■ **AVAILABLE DATA**:
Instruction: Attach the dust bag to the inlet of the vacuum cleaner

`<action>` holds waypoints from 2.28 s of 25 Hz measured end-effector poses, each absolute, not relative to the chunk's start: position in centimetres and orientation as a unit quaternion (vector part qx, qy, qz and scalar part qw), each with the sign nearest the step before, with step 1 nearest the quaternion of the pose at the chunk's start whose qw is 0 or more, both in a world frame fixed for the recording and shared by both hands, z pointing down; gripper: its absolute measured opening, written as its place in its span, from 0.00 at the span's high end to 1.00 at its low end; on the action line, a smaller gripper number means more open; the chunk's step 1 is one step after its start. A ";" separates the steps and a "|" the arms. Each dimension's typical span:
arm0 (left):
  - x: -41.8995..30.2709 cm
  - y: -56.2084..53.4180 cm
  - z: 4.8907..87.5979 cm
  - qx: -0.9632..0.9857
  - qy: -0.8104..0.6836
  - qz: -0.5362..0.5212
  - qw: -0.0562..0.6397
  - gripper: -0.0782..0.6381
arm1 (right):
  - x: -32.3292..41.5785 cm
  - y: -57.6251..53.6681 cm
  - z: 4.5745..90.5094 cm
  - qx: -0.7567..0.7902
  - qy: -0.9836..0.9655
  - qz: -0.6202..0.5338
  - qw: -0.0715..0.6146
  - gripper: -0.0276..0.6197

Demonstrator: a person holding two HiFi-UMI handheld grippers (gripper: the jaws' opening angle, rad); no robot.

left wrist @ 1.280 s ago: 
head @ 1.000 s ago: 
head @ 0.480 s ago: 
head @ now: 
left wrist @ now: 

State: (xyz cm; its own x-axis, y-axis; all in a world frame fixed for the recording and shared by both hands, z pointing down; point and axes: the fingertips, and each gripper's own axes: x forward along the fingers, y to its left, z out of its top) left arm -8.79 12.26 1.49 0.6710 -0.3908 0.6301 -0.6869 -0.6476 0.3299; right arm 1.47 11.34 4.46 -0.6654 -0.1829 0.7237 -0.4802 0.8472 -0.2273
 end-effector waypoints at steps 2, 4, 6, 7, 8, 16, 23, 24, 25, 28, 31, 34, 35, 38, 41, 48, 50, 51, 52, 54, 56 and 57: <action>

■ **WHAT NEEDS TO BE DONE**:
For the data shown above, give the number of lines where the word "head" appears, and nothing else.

■ **FINISHED EXERCISE**:
3